Task to complete:
Line for line, return the data exactly, omitting all pictures.

Dataset section:
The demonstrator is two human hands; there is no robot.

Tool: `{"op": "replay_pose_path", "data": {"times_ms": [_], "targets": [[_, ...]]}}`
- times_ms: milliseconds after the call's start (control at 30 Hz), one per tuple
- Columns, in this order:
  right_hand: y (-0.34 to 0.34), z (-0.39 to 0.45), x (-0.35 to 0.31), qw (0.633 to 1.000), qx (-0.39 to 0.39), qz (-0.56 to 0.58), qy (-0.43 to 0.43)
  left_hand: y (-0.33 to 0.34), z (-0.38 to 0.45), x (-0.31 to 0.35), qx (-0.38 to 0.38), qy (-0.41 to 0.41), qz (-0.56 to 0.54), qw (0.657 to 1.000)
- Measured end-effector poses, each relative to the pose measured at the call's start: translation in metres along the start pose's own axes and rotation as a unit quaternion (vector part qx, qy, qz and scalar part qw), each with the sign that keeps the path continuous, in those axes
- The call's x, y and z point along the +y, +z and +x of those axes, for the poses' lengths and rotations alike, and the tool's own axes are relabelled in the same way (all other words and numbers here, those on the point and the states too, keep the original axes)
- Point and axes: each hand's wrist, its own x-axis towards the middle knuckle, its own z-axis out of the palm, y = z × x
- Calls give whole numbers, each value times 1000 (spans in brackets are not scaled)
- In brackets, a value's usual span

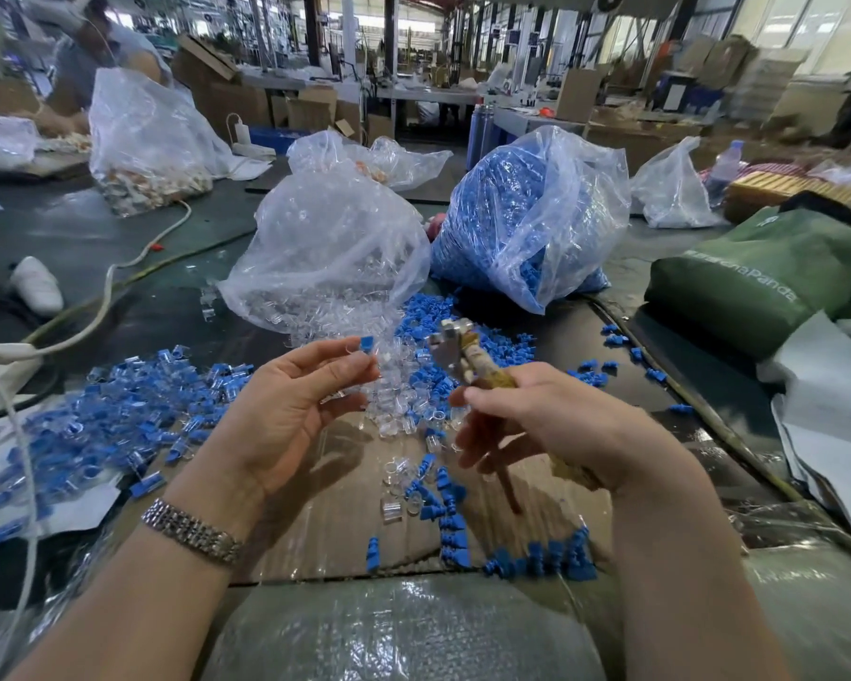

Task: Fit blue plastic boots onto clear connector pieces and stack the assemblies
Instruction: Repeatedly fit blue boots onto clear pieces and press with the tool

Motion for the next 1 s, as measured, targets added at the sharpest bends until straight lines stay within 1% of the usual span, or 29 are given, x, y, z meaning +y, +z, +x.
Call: {"op": "replay_pose_path", "data": {"times_ms": [67,200,500,733,1000], "targets": [[9,2,-5,998,-34,-47,-13,0,0,-1,2,3,-6,1000],[26,5,-15,993,-57,-100,-37,5,-1,-1,5,15,11,1000],[31,8,-18,990,-63,-120,-37,12,-4,0,17,23,51,998],[30,10,-15,990,-72,-111,-42,12,-4,-1,8,31,56,998],[33,9,-10,993,-45,-93,-59,9,-4,-1,4,51,124,991]]}}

Answer to the problem:
The demonstrator is two human hands; there is no robot.

Tool: `{"op": "replay_pose_path", "data": {"times_ms": [_], "targets": [[_, ...]]}}`
- times_ms: milliseconds after the call's start (control at 30 Hz), one per tuple
- Columns, in this order:
  right_hand: y (-0.34 to 0.34), z (-0.39 to 0.45), x (-0.35 to 0.31), qw (0.633 to 1.000), qx (-0.39 to 0.39), qz (-0.56 to 0.58), qy (-0.43 to 0.43)
  left_hand: y (-0.33 to 0.34), z (-0.38 to 0.45), x (-0.31 to 0.35), qx (-0.38 to 0.38), qy (-0.41 to 0.41), qz (-0.56 to 0.54), qw (0.657 to 1.000)
- Measured end-effector poses, each relative to the pose measured at the call's start: translation in metres along the start pose's own axes and rotation as a unit quaternion (vector part qx, qy, qz and scalar part qw), each with the sign that keeps the path continuous, in those axes
- The call's x, y and z point along the +y, +z and +x of those axes, for the poses' lengths and rotations alike, and the tool's own axes are relabelled in the same way (all other words and numbers here, those on the point and the states too, keep the original axes)
- Point and axes: each hand's wrist, its own x-axis towards the middle knuckle, its own z-axis out of the palm, y = z × x
- Calls give whole numbers, each value times 1000 (spans in brackets are not scaled)
- In brackets, a value's usual span


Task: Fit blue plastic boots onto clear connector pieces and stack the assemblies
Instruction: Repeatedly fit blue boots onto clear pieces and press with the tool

Motion for the next 1 s, as measured, targets added at the sharpest bends until straight lines stay within 1% of the usual span, or 29 are given, x, y, z meaning +y, +z, +x.
Call: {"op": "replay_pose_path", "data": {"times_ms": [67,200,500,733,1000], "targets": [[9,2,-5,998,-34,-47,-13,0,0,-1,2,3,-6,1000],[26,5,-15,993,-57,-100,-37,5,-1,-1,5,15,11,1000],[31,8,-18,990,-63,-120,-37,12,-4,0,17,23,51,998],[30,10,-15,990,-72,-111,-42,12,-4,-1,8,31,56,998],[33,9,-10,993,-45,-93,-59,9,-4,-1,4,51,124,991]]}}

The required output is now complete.